Exercise instructions
Using the records below, repeat exactly the lines from the one holding "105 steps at" through the one holding "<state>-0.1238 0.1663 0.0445", both ends included, and no others.

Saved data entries
____________

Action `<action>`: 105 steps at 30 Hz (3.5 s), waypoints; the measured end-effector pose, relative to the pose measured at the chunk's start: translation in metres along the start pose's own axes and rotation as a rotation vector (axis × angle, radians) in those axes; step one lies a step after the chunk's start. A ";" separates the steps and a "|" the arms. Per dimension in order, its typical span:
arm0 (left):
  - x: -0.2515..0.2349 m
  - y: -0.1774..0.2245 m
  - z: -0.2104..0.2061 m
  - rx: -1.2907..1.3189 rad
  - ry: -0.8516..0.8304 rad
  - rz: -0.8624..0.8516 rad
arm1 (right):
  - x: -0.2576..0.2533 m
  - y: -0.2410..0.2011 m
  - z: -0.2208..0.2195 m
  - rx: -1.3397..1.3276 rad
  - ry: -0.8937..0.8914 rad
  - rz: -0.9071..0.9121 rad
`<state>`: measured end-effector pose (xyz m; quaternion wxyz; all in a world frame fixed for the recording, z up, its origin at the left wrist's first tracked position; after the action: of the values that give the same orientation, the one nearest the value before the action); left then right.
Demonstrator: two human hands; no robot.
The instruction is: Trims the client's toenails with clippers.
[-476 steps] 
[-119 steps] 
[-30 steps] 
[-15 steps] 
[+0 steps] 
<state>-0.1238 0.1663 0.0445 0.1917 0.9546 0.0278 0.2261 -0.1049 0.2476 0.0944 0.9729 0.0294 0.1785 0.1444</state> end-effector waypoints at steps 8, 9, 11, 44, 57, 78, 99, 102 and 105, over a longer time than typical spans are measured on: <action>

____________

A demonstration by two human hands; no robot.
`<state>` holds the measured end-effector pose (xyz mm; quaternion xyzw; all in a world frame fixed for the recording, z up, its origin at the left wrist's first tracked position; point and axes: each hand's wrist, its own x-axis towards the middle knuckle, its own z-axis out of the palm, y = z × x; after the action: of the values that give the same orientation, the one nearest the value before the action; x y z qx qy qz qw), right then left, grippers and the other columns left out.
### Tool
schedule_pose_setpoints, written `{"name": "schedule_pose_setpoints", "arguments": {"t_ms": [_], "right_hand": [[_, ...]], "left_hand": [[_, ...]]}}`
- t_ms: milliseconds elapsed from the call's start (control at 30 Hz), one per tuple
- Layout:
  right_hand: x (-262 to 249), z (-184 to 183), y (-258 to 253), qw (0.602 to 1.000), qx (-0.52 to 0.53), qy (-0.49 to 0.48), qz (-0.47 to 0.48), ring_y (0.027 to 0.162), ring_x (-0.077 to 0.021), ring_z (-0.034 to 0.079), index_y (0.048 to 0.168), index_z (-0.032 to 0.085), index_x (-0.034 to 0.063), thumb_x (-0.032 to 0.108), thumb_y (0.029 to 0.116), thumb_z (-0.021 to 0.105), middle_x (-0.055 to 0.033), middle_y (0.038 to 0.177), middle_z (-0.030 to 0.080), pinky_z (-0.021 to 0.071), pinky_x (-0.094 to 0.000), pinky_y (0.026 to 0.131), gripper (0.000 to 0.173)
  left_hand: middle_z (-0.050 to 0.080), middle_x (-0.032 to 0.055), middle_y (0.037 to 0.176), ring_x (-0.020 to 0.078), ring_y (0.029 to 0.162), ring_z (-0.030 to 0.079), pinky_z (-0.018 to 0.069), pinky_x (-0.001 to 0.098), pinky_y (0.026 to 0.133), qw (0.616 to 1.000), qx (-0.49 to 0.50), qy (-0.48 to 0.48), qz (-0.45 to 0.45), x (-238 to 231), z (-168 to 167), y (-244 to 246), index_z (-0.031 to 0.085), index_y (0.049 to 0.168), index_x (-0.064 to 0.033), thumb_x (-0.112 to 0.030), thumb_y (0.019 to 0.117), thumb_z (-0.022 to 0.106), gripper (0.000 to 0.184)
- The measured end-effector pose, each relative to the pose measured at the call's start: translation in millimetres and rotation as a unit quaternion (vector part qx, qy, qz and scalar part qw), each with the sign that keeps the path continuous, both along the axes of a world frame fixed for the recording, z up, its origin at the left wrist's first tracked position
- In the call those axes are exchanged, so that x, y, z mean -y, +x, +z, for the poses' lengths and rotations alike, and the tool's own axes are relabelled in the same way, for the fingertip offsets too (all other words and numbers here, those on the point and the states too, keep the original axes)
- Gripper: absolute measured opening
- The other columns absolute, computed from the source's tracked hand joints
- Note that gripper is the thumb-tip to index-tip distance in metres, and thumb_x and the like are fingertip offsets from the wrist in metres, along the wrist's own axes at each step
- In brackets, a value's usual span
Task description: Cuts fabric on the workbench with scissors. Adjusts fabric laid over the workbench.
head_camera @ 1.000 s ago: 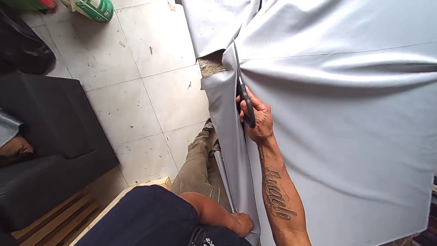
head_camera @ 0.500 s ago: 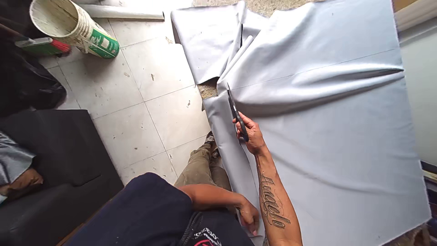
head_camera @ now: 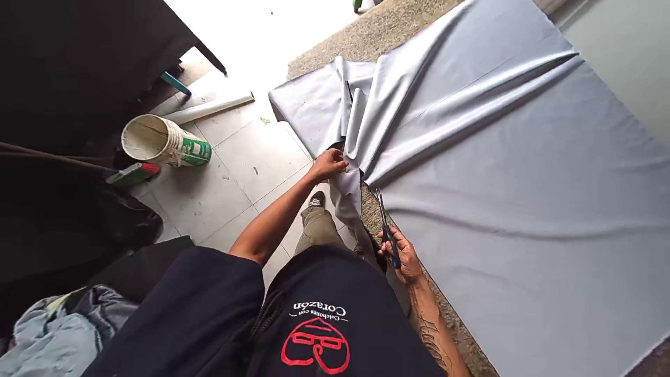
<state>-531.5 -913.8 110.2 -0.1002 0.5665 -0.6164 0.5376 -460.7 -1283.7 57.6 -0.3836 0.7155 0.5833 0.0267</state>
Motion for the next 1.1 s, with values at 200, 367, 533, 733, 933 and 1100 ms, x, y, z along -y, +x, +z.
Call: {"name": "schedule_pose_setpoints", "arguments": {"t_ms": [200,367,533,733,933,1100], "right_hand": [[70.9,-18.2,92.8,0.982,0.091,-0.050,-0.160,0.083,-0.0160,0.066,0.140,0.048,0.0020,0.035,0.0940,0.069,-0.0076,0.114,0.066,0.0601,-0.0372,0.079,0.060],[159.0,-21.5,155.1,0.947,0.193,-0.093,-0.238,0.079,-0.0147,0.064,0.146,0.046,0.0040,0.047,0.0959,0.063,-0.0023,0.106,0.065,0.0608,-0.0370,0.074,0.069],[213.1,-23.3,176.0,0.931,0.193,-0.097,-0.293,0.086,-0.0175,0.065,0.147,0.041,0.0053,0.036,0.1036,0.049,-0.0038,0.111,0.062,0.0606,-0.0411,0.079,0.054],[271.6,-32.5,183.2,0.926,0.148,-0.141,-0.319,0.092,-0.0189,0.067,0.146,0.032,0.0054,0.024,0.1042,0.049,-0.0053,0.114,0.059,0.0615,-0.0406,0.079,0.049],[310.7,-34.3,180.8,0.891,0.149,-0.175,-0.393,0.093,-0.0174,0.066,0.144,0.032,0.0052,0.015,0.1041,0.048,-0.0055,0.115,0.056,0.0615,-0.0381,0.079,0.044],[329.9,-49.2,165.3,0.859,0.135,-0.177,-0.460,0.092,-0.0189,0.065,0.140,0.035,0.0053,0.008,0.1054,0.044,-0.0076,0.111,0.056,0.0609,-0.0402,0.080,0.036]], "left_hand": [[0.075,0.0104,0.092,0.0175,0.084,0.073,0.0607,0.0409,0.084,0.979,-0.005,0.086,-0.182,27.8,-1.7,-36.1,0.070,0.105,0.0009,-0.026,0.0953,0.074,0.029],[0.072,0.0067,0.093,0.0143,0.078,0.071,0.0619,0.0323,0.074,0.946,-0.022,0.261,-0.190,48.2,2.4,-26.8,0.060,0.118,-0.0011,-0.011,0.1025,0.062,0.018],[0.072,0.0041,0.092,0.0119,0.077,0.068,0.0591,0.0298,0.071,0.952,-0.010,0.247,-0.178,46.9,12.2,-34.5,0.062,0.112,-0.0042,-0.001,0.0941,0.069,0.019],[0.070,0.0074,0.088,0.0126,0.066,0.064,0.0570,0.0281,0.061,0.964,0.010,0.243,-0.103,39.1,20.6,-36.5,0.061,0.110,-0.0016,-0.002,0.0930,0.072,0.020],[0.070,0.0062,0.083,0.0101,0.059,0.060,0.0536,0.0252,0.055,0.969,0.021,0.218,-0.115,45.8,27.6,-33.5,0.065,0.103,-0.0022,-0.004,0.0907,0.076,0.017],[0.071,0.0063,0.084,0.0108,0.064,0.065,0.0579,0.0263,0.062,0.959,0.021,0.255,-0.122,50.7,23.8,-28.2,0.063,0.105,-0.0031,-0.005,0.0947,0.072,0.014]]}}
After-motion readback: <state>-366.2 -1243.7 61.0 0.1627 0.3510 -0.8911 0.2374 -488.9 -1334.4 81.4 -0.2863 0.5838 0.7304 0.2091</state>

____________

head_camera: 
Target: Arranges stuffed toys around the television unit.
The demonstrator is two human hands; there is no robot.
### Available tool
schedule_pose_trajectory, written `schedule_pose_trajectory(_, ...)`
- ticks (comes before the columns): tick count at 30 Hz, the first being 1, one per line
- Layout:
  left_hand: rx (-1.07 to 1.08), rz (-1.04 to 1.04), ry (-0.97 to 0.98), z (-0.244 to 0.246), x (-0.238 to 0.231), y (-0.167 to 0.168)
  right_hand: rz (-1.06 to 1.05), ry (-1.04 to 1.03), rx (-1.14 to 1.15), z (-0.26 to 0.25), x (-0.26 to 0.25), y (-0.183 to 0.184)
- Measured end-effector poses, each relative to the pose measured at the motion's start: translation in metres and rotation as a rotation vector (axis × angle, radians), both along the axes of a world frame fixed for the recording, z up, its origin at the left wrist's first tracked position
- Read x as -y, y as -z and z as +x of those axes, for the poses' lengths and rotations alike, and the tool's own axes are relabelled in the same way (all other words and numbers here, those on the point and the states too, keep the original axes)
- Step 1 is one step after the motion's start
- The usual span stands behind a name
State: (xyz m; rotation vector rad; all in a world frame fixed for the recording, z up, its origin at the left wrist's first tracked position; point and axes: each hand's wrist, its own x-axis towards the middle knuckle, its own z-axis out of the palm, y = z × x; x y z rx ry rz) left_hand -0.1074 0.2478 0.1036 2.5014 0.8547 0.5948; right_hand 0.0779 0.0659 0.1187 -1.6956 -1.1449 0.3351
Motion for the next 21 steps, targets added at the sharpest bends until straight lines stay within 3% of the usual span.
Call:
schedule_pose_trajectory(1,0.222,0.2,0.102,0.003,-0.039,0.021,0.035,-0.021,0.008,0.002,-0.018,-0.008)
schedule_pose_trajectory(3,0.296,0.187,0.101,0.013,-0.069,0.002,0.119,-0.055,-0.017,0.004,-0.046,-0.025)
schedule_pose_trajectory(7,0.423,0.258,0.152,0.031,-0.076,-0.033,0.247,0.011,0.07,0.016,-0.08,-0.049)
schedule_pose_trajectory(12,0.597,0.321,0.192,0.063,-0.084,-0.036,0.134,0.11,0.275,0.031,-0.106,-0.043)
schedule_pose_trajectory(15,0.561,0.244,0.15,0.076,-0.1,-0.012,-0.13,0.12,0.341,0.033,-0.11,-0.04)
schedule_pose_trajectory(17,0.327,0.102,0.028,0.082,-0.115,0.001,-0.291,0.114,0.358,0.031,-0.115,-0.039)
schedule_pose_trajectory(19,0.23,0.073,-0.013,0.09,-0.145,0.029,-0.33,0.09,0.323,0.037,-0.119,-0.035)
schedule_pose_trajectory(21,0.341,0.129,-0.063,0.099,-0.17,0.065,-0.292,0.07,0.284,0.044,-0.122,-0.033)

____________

Task output
Action `<action>`: 105 steps at 30 Hz (3.5 s), waypoints; the measured end-effector pose, relative to the pose measured at the chunk's start: translation in metres along the start pose's own axes and rotation as a rotation vector (axis × angle, radians) in those axes; step one lies a step after the chunk's start. A ";" separates the steps and a "|" the arms. Per dimension in order, its typical span:
arm0 (left):
  - x: -0.2515..0.2349 m
  - y: -0.1774..0.2245 m
  - z: -0.2104..0.2061 m
  - rx: -1.2907..1.3189 rad
  - ry: -0.8516..0.8304 rad
  - rz: -0.8624..0.8516 rad
arm1 (right):
  - x: -0.2576..0.2533 m
  - y: -0.2410..0.2011 m
  - z: -0.2208..0.2195 m
  - rx: -1.3397..1.3276 rad
  - ry: -0.8937..0.8914 rad
  - rz: -0.9071..0.9121 rad
`<state>`: measured end-effector pose (xyz m; quaternion wxyz; all in a world frame fixed for the recording, z up, its origin at the left wrist's first tracked position; after the action: of the values that give the same orientation, the one nearest the value before the action); left then right.
Demonstrator: two human hands; no robot.
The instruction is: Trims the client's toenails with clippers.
[-476 steps] 
[-119 steps] 
[-30 steps] 
[-15 steps] 
[+0 steps] 
<state>-0.1238 0.1663 0.0445 0.1917 0.9546 0.0278 0.2261 -0.1049 0.2476 0.0944 0.9729 0.0294 0.1785 0.1444</state> end-effector waypoints at steps 8, 9, 11, 44, 57, 78, 99, 102 and 105, over a longer time than typical spans are measured on: <action>

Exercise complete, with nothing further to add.